● **Task description**:
Output the opening lines of the records exactly. End with the line that contains "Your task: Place".

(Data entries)
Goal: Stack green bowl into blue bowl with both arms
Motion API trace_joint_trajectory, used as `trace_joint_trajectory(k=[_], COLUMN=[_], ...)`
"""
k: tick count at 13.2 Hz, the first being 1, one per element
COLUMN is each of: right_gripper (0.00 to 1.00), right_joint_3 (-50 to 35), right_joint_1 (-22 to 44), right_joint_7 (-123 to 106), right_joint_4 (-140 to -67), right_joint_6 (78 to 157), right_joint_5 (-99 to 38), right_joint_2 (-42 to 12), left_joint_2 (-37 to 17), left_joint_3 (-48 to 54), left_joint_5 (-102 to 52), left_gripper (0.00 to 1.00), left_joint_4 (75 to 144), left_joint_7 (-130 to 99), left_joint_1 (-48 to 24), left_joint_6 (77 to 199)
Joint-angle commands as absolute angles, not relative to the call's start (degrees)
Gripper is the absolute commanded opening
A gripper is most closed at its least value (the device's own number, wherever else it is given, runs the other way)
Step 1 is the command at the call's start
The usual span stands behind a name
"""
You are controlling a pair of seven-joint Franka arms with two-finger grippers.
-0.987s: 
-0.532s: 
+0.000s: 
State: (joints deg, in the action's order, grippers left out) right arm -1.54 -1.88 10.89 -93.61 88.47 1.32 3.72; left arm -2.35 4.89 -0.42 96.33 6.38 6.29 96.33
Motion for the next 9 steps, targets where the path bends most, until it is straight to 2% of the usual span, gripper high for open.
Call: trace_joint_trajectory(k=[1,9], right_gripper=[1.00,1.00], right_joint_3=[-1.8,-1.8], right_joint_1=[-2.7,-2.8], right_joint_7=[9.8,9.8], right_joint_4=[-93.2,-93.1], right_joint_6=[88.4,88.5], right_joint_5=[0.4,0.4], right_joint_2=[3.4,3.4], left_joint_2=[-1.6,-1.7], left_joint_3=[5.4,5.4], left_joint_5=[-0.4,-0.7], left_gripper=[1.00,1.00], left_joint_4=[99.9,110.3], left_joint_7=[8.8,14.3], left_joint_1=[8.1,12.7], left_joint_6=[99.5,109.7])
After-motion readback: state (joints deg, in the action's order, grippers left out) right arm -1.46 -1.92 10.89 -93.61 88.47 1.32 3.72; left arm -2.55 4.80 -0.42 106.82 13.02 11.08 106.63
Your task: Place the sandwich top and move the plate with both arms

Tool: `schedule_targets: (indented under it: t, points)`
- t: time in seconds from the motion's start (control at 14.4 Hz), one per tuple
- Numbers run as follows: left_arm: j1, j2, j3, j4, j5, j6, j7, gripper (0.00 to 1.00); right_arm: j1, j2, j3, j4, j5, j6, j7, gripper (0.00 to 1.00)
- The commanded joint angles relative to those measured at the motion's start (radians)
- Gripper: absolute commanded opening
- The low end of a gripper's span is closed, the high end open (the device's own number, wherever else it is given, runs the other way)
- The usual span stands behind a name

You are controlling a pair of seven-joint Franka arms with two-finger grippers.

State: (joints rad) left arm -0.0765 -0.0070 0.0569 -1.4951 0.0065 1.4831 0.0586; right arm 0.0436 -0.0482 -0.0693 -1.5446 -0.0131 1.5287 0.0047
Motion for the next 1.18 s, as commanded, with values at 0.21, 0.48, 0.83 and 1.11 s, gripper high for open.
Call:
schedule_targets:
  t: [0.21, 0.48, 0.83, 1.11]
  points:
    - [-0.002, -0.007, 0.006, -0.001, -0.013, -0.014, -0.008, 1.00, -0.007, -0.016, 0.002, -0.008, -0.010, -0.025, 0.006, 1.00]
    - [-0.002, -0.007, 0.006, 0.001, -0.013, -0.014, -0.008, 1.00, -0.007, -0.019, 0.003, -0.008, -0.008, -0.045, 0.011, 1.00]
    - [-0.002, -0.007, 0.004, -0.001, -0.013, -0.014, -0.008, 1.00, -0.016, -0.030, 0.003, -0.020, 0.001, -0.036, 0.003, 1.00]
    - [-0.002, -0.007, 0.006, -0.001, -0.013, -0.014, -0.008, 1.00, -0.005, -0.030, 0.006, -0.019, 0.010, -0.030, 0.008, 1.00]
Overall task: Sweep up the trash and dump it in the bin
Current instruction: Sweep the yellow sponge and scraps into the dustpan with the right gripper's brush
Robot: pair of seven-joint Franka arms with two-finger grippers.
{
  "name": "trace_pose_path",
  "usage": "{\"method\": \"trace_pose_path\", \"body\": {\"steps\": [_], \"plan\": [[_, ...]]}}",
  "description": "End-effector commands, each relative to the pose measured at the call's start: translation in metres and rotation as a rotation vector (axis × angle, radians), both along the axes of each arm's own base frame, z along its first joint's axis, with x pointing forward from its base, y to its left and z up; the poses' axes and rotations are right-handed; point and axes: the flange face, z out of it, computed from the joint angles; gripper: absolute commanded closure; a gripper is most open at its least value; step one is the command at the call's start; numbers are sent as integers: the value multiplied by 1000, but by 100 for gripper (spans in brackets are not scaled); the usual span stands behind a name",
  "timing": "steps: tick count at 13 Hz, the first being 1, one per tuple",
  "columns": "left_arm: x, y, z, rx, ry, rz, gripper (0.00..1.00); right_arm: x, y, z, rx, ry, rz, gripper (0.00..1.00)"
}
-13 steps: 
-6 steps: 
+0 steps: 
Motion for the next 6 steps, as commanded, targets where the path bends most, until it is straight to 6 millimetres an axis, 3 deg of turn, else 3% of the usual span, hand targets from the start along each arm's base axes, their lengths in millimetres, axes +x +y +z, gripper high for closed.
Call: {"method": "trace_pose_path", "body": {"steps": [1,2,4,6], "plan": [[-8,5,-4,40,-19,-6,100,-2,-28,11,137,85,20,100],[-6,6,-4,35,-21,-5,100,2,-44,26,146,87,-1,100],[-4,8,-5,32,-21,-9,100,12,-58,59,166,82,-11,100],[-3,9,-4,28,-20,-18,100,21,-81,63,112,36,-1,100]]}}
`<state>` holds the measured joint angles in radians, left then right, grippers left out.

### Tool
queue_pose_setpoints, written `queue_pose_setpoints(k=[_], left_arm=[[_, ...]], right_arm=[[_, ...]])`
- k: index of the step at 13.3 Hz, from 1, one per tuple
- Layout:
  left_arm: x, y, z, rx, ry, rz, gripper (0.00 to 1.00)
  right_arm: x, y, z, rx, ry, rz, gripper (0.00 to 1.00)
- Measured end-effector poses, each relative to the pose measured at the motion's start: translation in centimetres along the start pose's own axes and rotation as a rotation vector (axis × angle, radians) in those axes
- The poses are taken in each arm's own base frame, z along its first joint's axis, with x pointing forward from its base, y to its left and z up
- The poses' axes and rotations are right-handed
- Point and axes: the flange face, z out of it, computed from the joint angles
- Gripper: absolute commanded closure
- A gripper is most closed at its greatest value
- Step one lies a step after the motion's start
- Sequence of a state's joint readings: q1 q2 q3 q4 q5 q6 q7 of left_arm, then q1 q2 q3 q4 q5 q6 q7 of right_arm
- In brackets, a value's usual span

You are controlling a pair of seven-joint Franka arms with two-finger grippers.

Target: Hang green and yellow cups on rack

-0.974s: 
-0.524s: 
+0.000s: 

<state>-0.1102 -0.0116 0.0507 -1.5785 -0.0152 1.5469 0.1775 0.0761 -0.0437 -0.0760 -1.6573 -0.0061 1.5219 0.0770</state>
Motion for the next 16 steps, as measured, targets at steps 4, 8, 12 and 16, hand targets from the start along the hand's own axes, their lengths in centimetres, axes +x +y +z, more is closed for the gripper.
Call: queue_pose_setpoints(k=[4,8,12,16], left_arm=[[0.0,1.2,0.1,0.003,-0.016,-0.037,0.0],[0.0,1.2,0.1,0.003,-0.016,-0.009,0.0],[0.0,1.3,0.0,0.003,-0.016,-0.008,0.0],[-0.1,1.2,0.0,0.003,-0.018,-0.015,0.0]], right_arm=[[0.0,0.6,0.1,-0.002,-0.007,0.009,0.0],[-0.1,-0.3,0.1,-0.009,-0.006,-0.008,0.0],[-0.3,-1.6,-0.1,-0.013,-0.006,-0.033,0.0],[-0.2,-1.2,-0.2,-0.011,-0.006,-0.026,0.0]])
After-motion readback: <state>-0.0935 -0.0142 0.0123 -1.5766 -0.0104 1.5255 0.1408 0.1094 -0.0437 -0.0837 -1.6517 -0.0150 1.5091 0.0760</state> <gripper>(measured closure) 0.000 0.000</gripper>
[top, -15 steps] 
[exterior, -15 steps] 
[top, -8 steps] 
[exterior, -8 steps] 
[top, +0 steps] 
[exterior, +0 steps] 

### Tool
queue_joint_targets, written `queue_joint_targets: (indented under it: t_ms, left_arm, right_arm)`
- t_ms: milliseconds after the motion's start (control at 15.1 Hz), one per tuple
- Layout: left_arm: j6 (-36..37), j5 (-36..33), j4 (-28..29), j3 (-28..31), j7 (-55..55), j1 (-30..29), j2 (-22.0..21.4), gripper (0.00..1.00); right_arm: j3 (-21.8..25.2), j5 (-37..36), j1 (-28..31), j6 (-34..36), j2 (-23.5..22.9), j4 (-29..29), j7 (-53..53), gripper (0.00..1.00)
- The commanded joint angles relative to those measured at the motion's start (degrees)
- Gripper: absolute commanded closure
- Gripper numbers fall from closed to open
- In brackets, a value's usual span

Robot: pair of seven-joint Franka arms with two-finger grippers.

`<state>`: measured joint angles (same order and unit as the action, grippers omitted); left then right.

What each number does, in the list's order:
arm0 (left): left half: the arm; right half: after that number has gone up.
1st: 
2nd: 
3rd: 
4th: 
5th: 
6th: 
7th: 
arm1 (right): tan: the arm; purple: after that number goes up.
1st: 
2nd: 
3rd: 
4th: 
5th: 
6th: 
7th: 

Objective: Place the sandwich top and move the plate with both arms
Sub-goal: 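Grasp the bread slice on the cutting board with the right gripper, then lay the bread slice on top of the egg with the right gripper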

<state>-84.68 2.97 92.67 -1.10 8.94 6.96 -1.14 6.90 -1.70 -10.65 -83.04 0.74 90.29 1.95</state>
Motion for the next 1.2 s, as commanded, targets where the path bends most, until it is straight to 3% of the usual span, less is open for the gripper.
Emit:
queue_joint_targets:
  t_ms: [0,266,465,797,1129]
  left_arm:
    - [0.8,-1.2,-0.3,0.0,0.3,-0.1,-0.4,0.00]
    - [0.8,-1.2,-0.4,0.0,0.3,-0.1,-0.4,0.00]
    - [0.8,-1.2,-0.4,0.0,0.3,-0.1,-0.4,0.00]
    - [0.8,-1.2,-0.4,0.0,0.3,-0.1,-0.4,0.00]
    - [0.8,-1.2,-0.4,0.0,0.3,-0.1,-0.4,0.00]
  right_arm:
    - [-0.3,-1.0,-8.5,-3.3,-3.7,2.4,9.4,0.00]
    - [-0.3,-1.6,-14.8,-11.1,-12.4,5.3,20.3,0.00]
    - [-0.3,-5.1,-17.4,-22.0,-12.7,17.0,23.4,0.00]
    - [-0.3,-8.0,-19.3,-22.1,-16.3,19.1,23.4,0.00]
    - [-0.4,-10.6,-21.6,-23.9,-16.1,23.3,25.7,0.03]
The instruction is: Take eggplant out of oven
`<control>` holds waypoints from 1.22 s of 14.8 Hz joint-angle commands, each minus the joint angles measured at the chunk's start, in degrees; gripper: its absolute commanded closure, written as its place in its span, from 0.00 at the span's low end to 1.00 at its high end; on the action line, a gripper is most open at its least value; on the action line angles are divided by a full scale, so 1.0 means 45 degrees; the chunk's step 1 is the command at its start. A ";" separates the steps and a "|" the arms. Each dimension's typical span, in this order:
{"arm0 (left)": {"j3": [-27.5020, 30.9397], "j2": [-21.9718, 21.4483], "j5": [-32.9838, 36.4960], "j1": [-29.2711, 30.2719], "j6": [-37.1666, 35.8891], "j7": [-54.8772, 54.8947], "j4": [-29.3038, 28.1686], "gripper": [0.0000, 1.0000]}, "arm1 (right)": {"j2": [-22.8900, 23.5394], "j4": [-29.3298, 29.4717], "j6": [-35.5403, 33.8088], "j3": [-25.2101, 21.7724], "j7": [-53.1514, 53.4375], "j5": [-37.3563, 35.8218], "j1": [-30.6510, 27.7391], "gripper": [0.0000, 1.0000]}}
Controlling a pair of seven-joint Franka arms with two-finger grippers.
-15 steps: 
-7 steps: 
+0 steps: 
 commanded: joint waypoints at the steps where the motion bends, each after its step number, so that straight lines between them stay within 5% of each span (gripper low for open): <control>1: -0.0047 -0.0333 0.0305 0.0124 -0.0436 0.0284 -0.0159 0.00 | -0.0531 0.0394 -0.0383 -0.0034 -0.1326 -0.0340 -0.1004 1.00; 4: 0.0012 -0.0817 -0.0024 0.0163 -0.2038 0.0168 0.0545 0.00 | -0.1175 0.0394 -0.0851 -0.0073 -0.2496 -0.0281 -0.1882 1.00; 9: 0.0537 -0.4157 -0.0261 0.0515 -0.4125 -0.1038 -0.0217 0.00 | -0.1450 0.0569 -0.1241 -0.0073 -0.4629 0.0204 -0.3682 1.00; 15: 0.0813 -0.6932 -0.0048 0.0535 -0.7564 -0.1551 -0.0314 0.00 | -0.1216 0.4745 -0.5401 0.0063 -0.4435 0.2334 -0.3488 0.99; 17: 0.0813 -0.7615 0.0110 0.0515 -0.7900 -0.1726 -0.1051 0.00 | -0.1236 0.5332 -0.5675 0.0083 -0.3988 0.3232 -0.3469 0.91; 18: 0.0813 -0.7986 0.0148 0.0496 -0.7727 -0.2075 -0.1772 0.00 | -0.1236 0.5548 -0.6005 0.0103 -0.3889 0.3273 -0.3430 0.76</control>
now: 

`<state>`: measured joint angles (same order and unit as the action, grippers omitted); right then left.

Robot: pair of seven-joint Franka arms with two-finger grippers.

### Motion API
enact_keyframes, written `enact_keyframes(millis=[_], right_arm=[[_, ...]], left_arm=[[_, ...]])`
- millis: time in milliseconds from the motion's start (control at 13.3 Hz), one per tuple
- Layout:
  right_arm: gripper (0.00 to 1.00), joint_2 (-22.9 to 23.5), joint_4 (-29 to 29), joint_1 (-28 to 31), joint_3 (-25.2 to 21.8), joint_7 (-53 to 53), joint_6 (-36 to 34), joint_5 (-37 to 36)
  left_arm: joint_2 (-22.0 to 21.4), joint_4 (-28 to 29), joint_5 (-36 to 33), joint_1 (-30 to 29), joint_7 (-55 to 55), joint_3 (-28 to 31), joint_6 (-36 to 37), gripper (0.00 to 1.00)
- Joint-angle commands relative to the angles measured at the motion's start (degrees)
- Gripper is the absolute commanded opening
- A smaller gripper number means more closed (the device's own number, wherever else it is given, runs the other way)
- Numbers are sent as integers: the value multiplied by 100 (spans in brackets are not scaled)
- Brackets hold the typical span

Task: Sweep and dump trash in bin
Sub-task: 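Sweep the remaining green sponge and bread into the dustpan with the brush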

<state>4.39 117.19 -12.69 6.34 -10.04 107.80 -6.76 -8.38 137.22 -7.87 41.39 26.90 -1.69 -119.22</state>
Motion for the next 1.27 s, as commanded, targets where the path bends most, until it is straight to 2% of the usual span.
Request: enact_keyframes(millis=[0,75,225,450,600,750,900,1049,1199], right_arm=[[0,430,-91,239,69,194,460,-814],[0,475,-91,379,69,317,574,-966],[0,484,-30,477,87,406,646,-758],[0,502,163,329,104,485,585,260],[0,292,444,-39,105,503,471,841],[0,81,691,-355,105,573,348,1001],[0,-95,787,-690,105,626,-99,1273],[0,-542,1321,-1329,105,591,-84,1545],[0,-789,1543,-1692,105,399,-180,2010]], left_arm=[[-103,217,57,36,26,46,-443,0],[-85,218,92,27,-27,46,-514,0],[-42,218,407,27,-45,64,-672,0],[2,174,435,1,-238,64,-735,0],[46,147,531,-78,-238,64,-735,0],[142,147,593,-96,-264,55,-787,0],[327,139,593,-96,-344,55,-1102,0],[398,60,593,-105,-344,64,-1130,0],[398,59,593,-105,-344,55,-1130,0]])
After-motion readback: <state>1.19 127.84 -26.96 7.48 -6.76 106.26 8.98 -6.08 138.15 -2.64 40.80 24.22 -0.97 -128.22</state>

● **Exercise response**:
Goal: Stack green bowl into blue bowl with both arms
Motion API trace_joint_trajectory, used as `trace_joint_trajectory(k=[_], COLUMN=[_], ...)`
"""
k: tick count at 13.2 Hz, the first being 1, one per element
COLUMN is each of: right_gripper (0.00 to 1.00), right_joint_3 (-50 to 35), right_joint_1 (-22 to 44), right_joint_7 (-123 to 106), right_joint_4 (-140 to -67), right_joint_6 (78 to 157), right_joint_5 (-99 to 38), right_joint_2 (-42 to 12), left_joint_2 (-37 to 17), left_joint_3 (-48 to 54), left_joint_5 (-102 to 52), left_gripper (0.00 to 1.00), left_joint_4 (75 to 144), left_joint_7 (-130 to 99), left_joint_1 (-48 to 24), left_joint_6 (77 to 199)
Joint-angle commands as absolute angles, not relative to the call's start (degrees)
Gripper is the absolute commanded opening
A gripper is most closed at its least value (the device's own number, wherever else it is given, runs the other way)
Step 1 is the command at the call's start
The usual span stands behind a name
"""
You are controlling a pair of seven-joint Franka arms with two-finger grippers.
-0.987s: 
-0.532s: 
+0.000s: 
State: (joints deg, in the action's order, grippers left out) right arm -1.54 -1.88 10.89 -93.61 88.47 1.32 3.72; left arm -2.35 4.89 -0.42 96.33 6.38 6.29 96.33
Motion for the next 9 steps, targets where the path bends most, until it is straight to 2% of the usual span, gripper high for open.
Call: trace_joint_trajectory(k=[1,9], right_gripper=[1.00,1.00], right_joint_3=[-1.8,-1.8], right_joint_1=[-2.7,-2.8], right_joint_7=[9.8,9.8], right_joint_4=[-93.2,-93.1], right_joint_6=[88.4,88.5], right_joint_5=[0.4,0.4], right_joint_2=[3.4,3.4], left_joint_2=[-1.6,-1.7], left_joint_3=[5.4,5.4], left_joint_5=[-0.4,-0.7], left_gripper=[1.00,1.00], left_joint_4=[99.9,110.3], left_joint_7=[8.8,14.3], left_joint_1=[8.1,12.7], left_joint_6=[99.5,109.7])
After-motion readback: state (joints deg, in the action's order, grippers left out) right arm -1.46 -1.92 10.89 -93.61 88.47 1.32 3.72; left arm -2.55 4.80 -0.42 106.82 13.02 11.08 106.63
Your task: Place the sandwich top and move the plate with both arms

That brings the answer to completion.